%%

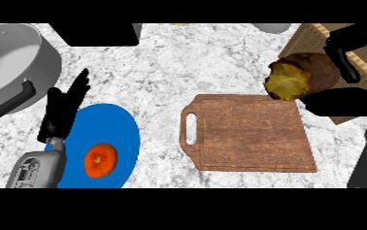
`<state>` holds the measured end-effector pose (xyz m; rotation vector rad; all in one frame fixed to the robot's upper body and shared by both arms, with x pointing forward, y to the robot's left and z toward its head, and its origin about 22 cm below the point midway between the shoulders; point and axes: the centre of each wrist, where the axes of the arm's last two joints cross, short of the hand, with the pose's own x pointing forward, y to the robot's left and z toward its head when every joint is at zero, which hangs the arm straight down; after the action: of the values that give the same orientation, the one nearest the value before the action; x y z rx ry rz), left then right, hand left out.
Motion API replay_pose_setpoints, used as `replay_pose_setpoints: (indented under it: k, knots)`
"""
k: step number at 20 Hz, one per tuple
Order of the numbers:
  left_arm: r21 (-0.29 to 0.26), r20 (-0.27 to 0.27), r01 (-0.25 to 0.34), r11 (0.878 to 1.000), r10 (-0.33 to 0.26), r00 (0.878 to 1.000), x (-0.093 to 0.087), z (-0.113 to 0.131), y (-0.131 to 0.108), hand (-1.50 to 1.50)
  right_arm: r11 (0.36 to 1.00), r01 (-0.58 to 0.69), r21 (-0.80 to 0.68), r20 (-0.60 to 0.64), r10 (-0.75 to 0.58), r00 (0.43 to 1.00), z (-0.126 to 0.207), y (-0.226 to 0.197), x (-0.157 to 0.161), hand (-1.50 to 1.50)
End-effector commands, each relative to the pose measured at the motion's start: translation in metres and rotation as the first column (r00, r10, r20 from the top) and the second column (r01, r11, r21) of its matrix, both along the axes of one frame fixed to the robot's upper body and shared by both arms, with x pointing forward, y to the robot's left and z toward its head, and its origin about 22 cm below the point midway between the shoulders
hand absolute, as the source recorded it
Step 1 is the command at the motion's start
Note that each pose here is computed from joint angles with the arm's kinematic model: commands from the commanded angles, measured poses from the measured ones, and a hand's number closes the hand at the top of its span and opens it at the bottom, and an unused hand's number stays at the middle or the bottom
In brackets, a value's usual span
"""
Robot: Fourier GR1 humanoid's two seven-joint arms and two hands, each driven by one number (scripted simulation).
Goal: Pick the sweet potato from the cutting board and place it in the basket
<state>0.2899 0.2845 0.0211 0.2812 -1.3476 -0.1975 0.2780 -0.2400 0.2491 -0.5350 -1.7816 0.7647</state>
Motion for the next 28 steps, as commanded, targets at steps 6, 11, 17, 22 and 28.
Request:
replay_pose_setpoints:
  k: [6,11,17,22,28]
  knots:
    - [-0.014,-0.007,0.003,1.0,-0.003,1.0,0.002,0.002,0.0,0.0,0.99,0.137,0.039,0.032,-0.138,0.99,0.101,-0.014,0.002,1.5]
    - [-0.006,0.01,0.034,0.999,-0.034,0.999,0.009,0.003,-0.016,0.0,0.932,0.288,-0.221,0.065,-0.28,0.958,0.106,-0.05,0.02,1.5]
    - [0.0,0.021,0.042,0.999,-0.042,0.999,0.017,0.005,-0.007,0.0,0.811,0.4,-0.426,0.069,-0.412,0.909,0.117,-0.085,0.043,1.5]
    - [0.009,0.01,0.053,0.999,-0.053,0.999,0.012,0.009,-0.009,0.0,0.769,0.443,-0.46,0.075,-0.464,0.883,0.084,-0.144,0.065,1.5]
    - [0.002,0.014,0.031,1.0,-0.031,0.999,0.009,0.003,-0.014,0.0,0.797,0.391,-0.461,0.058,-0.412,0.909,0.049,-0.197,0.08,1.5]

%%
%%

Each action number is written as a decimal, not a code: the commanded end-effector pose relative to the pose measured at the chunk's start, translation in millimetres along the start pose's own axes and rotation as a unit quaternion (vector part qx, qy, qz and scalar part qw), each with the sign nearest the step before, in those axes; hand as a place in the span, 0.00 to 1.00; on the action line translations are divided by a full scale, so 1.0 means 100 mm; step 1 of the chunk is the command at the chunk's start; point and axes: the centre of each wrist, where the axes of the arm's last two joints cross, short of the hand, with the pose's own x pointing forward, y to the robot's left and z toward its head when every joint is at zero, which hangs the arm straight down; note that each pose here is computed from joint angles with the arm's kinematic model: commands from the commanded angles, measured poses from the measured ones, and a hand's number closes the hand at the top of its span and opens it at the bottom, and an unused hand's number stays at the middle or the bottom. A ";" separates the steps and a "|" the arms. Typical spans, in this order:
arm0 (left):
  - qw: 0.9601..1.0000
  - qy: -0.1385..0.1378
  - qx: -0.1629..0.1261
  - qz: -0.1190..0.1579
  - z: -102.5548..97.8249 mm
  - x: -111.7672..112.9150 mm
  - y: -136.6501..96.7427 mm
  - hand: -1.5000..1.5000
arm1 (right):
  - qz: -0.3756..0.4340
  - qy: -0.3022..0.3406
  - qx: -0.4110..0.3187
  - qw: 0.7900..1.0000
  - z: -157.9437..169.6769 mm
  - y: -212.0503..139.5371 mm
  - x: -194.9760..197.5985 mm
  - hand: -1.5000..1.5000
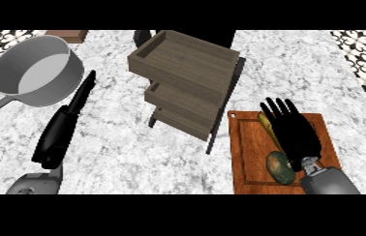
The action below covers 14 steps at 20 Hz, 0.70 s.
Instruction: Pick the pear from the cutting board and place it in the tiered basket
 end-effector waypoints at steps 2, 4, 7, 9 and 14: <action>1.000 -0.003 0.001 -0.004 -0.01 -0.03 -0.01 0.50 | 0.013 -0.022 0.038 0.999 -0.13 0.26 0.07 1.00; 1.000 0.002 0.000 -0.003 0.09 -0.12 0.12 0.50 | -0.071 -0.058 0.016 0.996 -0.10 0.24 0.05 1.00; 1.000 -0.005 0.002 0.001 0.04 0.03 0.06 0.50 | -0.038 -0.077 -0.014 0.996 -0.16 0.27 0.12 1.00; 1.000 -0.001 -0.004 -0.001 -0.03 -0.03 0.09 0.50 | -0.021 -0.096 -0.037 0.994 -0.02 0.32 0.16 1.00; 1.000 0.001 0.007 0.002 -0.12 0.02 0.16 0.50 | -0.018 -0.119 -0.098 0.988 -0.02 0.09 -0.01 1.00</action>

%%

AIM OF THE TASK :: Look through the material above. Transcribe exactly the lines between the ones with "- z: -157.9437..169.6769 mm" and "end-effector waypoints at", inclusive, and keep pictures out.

FINISHED EXERCISE ::
  - z: -157.9437..169.6769 mm
  - y: -212.0503..139.5371 mm
  - x: -194.9760..197.5985 mm
  - hand: -1.5000..1.5000
The action below covers 14 steps at 20 Hz, 0.70 s.
Instruction: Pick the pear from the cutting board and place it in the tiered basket
 end-effector waypoints at steps 2, 4, 7, 9 and 14: <action>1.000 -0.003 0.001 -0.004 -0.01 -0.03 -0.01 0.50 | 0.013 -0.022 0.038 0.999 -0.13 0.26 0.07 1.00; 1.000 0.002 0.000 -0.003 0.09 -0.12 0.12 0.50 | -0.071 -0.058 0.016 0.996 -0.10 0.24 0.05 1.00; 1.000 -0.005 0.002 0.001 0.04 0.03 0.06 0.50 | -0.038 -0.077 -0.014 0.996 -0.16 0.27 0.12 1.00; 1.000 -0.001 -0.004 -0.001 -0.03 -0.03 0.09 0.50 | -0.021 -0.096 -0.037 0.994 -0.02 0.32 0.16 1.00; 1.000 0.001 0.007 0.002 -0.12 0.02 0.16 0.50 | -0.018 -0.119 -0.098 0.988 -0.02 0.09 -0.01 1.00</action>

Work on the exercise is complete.